Sobs bubbled up my chest and caught in my throat as I hurried away from him. I had no idea where I was going but anywhere was better than with Paris. A horrible thought bounced into my head. Zeus was probably sitting on his throne on Mount Olympus, laughing his ass off because I was having a panic attack.

I didn't get very far before I tired. Between the sobs, panicking, and the abrupt exercise, I collapsed onto my knees. I looked over the ocean and wiped my sticky cheeks of tears. I wanted nothing more than to be back home, bundled under my heavy, fluffy blanket with a cup of tea while I watched the big, pristine snowflakes fall. It was safer than here, in this strange, ancient world.

"Screw you, Zeus!" I screamed, startling a flock of seagulls. "And screw you, Athena, for abandoning me!"

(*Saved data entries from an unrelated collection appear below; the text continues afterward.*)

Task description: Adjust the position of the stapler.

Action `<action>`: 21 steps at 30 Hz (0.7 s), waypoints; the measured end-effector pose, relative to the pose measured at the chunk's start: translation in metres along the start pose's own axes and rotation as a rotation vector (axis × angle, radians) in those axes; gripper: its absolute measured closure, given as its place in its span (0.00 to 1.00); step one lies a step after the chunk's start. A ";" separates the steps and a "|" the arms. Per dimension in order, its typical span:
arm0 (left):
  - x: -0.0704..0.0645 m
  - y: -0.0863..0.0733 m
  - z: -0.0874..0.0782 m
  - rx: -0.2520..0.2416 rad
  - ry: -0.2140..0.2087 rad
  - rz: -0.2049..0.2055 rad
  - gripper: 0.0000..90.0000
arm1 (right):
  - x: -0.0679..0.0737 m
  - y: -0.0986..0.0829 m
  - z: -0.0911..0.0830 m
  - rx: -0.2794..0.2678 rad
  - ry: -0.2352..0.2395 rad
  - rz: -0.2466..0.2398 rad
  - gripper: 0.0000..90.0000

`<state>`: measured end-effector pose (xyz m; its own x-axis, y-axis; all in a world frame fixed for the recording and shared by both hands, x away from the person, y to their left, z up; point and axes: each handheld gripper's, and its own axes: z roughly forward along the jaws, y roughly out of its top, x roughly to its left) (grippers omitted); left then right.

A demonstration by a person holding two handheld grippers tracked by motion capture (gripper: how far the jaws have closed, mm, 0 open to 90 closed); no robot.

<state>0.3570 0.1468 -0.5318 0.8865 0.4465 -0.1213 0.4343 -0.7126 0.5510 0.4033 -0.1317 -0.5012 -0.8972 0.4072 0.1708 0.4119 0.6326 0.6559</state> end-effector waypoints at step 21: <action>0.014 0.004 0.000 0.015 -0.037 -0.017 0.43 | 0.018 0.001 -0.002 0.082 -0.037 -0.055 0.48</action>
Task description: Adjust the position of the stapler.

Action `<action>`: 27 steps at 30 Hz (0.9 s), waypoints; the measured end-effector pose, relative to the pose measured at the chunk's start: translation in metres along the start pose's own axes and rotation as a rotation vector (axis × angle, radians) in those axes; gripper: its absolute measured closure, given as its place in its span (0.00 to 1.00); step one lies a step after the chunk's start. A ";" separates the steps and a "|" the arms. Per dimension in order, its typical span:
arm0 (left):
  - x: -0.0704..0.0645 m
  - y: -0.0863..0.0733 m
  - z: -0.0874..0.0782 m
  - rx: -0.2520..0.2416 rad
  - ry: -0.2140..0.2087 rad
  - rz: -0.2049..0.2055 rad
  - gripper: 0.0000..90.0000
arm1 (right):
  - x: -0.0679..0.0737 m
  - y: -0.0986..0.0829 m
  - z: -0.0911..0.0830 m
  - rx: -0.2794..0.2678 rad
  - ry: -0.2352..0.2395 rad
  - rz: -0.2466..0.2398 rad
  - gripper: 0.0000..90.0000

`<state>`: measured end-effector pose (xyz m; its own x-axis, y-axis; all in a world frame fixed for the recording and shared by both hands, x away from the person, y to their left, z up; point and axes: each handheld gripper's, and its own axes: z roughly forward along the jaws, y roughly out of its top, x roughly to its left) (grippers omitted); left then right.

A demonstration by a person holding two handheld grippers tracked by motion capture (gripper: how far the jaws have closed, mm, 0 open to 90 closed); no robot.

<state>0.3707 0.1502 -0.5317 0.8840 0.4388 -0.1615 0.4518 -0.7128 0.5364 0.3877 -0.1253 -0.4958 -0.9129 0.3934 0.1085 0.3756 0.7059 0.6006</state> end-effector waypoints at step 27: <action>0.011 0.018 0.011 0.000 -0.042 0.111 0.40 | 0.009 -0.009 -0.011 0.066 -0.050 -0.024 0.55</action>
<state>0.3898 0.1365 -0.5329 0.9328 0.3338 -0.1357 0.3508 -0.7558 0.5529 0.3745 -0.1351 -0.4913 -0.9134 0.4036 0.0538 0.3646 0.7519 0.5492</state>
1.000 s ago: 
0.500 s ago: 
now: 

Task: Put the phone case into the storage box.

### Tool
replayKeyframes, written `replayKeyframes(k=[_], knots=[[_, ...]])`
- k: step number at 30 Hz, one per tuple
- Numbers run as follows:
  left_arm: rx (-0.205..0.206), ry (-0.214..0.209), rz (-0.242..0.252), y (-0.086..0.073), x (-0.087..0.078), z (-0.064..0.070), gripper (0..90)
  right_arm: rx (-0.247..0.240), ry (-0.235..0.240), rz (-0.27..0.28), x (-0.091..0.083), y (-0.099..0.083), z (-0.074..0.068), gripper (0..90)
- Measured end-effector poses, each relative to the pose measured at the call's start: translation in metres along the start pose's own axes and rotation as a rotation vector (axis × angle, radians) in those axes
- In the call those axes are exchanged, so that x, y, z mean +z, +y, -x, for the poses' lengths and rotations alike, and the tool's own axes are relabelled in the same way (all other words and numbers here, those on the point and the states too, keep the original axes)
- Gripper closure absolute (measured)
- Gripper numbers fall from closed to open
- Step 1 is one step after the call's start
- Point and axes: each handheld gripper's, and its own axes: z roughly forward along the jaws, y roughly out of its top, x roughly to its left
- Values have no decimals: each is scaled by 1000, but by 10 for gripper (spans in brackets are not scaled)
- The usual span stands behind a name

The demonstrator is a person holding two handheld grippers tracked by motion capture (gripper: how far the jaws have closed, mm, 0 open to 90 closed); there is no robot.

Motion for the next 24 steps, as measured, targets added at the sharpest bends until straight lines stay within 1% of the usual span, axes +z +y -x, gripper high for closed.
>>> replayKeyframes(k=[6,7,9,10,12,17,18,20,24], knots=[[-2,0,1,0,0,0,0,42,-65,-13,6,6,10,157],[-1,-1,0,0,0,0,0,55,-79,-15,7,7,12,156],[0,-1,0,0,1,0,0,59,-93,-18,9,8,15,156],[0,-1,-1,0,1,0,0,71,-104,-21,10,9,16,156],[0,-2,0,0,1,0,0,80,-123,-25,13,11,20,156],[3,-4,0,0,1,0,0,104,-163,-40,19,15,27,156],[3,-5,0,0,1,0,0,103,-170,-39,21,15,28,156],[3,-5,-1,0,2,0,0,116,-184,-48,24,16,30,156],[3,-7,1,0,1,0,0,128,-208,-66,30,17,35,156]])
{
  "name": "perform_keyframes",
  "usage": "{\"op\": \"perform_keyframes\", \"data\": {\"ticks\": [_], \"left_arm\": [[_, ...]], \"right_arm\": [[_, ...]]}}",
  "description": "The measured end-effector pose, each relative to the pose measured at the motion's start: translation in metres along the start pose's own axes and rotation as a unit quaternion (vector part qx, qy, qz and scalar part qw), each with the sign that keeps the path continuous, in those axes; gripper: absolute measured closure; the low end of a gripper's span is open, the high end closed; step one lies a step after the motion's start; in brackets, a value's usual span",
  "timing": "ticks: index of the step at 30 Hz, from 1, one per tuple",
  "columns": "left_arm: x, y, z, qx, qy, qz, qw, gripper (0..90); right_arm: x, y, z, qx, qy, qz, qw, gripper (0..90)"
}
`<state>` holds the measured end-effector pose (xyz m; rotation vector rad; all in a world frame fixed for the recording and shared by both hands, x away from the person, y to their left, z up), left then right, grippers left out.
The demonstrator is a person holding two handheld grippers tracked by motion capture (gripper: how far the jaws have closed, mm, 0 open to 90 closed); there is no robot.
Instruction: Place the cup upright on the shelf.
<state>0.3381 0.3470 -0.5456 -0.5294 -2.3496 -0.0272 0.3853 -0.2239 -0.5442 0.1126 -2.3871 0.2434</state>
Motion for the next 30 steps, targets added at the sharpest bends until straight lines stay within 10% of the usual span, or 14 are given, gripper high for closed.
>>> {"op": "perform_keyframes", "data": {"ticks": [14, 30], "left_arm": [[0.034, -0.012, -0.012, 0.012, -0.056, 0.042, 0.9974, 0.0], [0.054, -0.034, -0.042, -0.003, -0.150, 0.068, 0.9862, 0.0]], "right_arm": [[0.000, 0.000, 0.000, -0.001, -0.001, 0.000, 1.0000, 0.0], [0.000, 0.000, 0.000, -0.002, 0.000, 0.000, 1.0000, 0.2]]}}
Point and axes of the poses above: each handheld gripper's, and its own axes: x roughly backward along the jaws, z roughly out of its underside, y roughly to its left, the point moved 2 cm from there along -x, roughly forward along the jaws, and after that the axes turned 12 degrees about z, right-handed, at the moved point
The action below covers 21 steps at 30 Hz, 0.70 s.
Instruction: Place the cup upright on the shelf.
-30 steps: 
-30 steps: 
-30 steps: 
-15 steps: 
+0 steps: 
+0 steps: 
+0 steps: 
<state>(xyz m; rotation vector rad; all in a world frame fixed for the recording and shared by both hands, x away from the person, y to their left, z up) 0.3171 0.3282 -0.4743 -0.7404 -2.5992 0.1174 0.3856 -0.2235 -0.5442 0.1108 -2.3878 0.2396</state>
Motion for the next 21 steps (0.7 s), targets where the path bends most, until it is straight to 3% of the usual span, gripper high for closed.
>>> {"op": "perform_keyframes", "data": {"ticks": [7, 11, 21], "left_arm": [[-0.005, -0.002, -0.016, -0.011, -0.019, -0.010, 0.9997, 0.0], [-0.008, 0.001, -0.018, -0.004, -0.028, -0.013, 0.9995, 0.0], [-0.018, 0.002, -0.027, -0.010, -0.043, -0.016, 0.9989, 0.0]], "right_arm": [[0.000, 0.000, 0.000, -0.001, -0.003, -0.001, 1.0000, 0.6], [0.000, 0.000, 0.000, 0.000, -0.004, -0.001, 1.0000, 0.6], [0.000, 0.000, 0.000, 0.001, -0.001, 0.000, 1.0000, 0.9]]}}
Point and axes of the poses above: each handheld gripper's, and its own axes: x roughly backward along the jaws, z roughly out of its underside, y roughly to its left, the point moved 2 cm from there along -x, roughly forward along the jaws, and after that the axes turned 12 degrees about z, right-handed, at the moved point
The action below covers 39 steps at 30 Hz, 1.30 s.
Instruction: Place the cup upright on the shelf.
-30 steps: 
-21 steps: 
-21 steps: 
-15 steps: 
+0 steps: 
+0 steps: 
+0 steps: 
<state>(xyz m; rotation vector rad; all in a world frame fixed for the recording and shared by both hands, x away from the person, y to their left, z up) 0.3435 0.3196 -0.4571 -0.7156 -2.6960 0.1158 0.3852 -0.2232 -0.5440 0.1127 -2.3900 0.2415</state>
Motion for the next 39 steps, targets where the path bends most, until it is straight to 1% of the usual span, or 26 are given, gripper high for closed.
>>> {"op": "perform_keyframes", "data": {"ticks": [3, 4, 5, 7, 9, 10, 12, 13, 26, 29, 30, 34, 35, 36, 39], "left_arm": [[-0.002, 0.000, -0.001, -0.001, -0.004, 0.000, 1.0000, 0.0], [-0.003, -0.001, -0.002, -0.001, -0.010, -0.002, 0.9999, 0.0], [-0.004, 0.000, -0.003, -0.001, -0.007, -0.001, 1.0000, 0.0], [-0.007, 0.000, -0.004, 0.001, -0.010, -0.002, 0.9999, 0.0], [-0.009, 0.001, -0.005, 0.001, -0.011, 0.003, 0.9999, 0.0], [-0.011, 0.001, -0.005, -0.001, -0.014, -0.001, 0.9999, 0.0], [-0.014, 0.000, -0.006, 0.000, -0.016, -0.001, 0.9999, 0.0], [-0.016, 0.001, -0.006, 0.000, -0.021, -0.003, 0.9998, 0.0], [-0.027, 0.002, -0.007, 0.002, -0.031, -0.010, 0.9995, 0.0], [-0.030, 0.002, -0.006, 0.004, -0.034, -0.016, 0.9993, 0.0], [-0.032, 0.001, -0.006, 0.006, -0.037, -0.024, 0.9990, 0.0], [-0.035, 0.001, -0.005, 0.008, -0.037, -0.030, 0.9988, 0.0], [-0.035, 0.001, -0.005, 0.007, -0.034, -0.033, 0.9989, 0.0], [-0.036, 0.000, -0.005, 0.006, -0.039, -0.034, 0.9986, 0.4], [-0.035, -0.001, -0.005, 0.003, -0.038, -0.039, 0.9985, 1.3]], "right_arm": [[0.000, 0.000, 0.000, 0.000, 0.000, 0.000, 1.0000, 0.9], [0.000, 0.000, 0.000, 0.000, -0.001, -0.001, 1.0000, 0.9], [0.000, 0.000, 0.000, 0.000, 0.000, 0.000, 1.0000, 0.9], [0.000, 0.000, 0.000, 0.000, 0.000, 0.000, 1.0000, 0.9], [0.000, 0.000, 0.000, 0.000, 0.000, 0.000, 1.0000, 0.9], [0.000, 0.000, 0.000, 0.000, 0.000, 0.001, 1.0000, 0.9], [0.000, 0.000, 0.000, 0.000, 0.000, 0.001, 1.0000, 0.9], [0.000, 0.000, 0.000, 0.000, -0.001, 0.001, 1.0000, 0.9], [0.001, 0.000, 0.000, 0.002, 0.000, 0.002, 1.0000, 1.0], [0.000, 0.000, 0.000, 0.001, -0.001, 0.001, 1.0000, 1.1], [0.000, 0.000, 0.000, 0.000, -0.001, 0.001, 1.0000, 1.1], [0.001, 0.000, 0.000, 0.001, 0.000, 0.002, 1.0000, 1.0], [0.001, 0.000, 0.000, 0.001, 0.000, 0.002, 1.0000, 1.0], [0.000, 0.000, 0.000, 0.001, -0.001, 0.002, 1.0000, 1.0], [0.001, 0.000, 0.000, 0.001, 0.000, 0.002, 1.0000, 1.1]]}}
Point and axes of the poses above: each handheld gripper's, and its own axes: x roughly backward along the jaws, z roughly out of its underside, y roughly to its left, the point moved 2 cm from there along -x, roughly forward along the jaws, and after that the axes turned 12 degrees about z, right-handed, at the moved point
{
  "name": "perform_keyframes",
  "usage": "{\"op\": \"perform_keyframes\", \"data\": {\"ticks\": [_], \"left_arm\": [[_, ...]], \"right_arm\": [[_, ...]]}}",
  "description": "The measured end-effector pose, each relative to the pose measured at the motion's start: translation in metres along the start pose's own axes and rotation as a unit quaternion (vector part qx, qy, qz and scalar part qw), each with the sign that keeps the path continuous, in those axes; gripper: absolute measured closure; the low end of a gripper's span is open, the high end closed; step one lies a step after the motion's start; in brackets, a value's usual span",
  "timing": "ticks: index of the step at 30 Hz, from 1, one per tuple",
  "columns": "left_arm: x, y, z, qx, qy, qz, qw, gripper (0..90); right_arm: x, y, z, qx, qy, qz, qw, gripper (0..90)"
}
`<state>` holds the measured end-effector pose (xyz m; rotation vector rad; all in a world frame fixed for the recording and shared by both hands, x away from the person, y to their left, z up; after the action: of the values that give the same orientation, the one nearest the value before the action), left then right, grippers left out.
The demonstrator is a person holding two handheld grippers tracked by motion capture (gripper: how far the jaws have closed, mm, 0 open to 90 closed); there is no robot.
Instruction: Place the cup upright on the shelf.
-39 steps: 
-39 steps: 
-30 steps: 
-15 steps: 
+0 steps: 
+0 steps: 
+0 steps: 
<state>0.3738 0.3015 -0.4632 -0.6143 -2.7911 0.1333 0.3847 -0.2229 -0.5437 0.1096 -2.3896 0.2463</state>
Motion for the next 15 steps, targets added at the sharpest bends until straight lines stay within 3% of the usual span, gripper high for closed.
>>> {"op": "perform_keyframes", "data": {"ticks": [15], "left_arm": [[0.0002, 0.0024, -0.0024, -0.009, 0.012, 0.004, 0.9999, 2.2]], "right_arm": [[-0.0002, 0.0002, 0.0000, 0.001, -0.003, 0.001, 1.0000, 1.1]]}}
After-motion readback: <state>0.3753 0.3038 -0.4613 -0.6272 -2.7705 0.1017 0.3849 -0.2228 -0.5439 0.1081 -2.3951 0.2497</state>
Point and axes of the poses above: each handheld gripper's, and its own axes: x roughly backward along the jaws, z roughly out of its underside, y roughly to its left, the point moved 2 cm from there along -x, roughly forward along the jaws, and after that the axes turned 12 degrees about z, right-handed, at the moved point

Where was she anyway? I thought she wanted to help me, but clearly, she didn't care enough.

"Be careful when cursing the gods. They are vengeful."

Paris approached slowly as if I were a rabid animal. Granted, I felt like a rabid animal, so he was right to be cautious. I rolled my eyes with a sigh, too exhausted to care about him or anything.

"It's a little late for that."

I stared at the ocean again and, as the waves surged forward and retreated, they chipped away at my panic piece by piece. My throat felt thick with caught sobs, and my eyes stung from the salty tears, but it had felt good to let it out.

"Have you ever felt so out of place and alone?"

I wasn't expecting an answer from Paris, but he shrugged anyway and wrapped his arms over his knees. It was clear why he was portrayed as a coward. He was around my age, but he seemed too soft and gentle. Hardly the warrior type. He carried himself regally, but he'd been raised humbly.

"I've never really felt like I belonged anywhere," he admitted. "Sometimes I think that my father isn't actually my own father... we don't even look that much alike. I suppose my answer to your question is, yes, I understand."

He gave me a small smile that held so much warmth I felt the corners of my own lips turn upwards in response. He was not at all how I'd expected. My views on him had been twisted because of what he'd done to Troy and Sparta, and Homer hadn't given him much depth otherwise.

We lapsed into a comfortable silence, both of us staring out at the drifting waters. The sun hung low in the sky, and for a moment, I worried about where I was going to sleep for the night. I doubted sleeping outside near the beach was a smart idea. And I wasn't about to go anywhere with Paris, not with the threat of messing with the timeline looming over my head. I was guaranteed to mess things up even more at this rate, but right now, he provided a surprising comfort, and comfort was something I desperately needed.